Stable structure for local circuits is a feature of a closely related account of neural reuse, one that posits reuse or recycling as a developmental solution (in contrast to Anderson, for whom reuse was, originally, primarily an evolutionary solution). How are readily transmissible cultural practices whose phylogenetic emergence is too recent for evolutionary hardwiring to explain, such as reading and arithmetic, to be neurophysiologically accounted for? Early developmental neuroplasticity might be one way, but in supposing that local circuits might be too rigid for the effects of experience to overcome, Dehaene (2005) gives priority to “neuronal recycling.”

Of course, neuroplasticity is not something either Dehaene or Anderson would wish to deny. Dehaene goes as far as accepting (as I think one must) that novel uses that depart significantly from existing cortical biases cannot simply be exapted from them: a high-level use that places a significant cognitive burden on existing circuits, themselves better suited for other uses, must in the end disrupt those circuits and the alternative uses to which they might be put. More cognitively demanding functional acquisitions therefore require more neuroplasticity. This brings us to a potentially thorny issue. Just what is the relationship between reuse and plasticity? There might seem to be a tension between the fixity necessary to get reuse off the ground on one hand, and the plasticity necessary for reuse to play an interesting role in learning and evolutionary novelty on the other. In fact there is no real problem here (Anderson & Finlay 2014). Anderson describes neural reuse as a change in use without a change in working, and plasticity as a change in use resulting from a change in working (Anderson 2010, p. 297). There is no real problem here because some forms of neuroplasticity (such as Hebbian synaptic plasticity) do not require flexible units before they can effect a change in use, given that they involve only adjustments to connection strength (“a change in use without a change in working”); besides that, neural units are not quite so “fixed” as Anderson’s own (2010) remarks suggest, allowing for more drastic forms of neuroplasticity (such as synaptogenesis and the like) to partly override the natural biases of particular brain regions (“a change in use from a change in working”). I will revisit these themes in Chapter 6 (see p. 93).

It might be just as well to point out one other respect in which the story of neural reuse is compatible with the known biophysical constraints and possibilities of neural circuits.
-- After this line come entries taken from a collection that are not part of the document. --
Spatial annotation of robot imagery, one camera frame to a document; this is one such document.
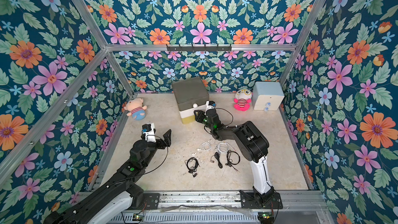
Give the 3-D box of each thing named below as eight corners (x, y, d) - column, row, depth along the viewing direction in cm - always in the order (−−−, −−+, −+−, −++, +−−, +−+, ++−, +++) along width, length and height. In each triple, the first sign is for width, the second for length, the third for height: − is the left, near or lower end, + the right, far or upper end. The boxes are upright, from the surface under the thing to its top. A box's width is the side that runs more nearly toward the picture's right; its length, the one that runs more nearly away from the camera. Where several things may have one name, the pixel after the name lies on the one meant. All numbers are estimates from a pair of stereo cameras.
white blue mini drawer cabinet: (252, 112, 111) (257, 97, 99) (249, 96, 121) (253, 81, 109) (278, 111, 111) (286, 97, 99) (272, 96, 121) (279, 81, 109)
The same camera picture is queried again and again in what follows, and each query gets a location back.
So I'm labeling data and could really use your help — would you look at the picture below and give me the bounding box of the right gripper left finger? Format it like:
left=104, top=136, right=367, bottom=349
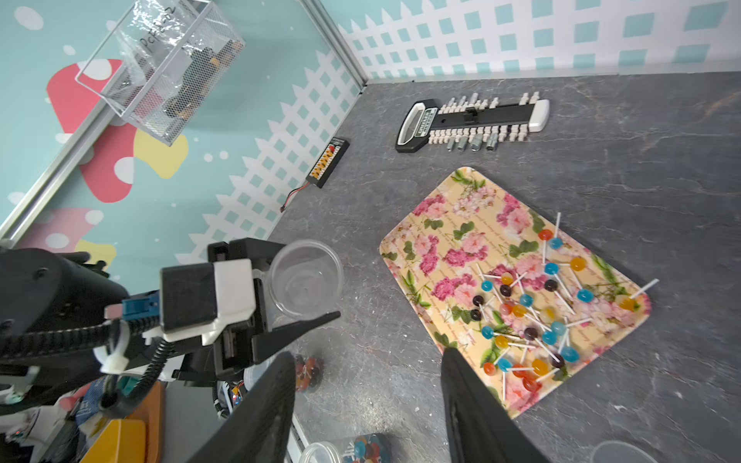
left=190, top=352, right=295, bottom=463

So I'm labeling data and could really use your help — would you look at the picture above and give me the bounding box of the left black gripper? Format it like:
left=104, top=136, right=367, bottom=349
left=173, top=238, right=341, bottom=382

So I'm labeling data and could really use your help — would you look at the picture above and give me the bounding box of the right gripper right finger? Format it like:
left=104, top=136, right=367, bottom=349
left=441, top=348, right=547, bottom=463

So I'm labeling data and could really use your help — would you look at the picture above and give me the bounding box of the clear candy jar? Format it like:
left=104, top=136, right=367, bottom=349
left=294, top=355, right=322, bottom=393
left=262, top=239, right=345, bottom=321
left=299, top=433, right=393, bottom=463

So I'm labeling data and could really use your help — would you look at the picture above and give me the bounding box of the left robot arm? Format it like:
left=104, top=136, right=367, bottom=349
left=1, top=238, right=345, bottom=418

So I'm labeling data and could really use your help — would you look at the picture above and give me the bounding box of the orange tray outside cell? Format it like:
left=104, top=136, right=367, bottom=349
left=134, top=382, right=165, bottom=463

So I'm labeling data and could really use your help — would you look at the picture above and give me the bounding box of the pile of lollipops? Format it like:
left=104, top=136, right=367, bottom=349
left=477, top=212, right=658, bottom=412

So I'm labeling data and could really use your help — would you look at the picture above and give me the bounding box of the floral rectangular tray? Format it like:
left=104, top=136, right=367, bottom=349
left=379, top=167, right=651, bottom=417

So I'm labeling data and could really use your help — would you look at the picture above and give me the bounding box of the yellow plastic bin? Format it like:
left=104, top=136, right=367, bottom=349
left=81, top=419, right=147, bottom=463

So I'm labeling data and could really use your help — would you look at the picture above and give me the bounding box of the black parallel charging board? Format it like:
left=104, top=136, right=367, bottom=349
left=306, top=137, right=350, bottom=188

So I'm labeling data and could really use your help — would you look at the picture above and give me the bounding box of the clear plastic zip bag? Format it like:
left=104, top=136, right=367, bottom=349
left=113, top=0, right=197, bottom=87

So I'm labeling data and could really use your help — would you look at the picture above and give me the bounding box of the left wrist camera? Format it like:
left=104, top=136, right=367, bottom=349
left=122, top=259, right=257, bottom=346

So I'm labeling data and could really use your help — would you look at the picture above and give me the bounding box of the white wire basket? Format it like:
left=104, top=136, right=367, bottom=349
left=75, top=1, right=245, bottom=146

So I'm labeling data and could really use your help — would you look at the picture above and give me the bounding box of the black socket holder rail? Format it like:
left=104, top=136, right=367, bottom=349
left=395, top=92, right=551, bottom=154

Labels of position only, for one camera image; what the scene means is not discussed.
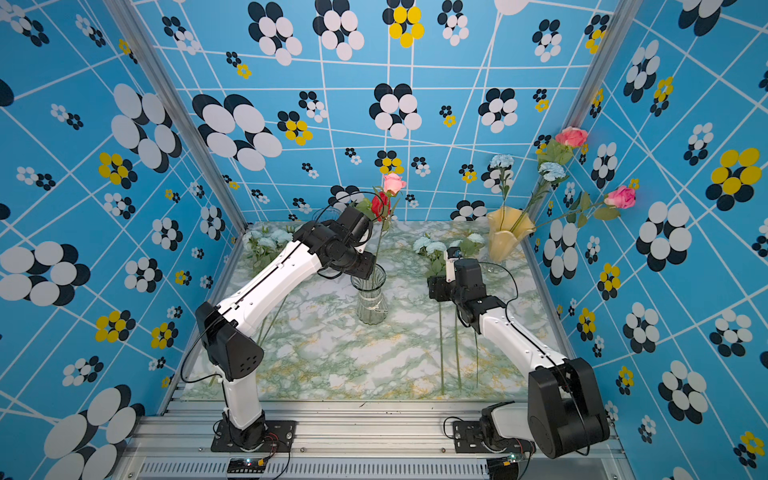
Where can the aluminium corner post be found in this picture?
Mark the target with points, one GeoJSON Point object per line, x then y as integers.
{"type": "Point", "coordinates": [619, 25]}
{"type": "Point", "coordinates": [128, 22]}

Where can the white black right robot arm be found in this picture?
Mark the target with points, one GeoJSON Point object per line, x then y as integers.
{"type": "Point", "coordinates": [565, 411]}

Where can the yellow ceramic vase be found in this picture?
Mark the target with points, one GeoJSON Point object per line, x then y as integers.
{"type": "Point", "coordinates": [509, 234]}

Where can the right aluminium corner post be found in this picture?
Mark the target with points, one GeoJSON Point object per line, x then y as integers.
{"type": "Point", "coordinates": [619, 25]}

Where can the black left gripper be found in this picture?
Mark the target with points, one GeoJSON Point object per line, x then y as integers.
{"type": "Point", "coordinates": [367, 266]}

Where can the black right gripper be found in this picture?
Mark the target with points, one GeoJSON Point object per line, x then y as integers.
{"type": "Point", "coordinates": [438, 287]}

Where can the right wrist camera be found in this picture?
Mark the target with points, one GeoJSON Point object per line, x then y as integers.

Neural reuse is really an ideal solution to what might be called the scaling problem (Zador 2015, p. 43; Bullmore & Sporns 2012, pp. 337—339). “The scaling problem” refers to the dilemma that, as the number of neurons increases, undoubtedly conferring advantages in the form of increased behavioral flexibility and intelligence, the number of neurons that must be connected before such advantages can materialize grows quadratically larger. Thus, in a small 10-neuron circuit, only 100 connections are required, but in a larger circuit consisting of perhaps 100 million neurons, anywhere up to a thousand billion connections might be required. It is not easy to see, from the point of view of engineering and design, how an ever larger brain can be wired up efficiently when the number of neural connections required soon becomes immense. This consideration has actually been played as an argument in favor of modularity, but it could just as well be pressed into the service of neural reuse, which delivers fixed low-level cognitive workings that operate autonomously in something like the way of traditional modules (see § 5.1).